Assignment » Stop after the line containing "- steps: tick"; retype every line of the data before it exactly, starting from the first.

─── Collected data ───

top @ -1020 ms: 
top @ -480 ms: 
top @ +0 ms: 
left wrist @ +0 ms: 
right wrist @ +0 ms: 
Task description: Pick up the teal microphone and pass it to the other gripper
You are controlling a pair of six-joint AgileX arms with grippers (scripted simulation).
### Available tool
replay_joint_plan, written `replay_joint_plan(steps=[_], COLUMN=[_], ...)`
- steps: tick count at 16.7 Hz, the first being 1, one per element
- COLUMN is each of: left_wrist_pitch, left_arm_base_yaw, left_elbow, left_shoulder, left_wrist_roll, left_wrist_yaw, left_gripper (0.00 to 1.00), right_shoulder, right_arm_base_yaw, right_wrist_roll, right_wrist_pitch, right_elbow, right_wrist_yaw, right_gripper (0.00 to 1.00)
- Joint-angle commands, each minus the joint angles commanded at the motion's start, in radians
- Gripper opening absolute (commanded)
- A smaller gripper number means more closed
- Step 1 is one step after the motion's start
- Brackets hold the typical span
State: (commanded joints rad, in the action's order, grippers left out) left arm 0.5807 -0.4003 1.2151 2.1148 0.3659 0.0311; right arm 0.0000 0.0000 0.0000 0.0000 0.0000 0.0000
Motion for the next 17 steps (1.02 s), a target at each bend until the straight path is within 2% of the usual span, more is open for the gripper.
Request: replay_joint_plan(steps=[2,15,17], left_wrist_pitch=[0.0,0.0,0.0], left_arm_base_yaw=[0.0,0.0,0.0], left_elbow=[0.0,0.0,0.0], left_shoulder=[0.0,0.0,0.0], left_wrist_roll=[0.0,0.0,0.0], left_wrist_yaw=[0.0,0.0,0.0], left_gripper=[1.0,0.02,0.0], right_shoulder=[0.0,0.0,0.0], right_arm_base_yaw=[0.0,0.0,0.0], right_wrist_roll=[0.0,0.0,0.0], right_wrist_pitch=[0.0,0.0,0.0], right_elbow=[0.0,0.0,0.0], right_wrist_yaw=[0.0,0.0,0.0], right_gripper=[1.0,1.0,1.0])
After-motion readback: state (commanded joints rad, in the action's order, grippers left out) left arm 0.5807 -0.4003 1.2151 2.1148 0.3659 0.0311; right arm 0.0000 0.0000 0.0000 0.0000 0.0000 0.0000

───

Solved problem »
top @ -1020 ms: 
top @ -480 ms: 
top @ +0 ms: 
left wrist @ +0 ms: 
right wrist @ +0 ms: 
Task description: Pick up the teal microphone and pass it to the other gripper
You are controlling a pair of six-joint AgileX arms with grippers (scripted simulation).
### Available tool
replay_joint_plan, written `replay_joint_plan(steps=[_], COLUMN=[_], ...)`
- steps: tick count at 16.7 Hz, the first being 1, one per element

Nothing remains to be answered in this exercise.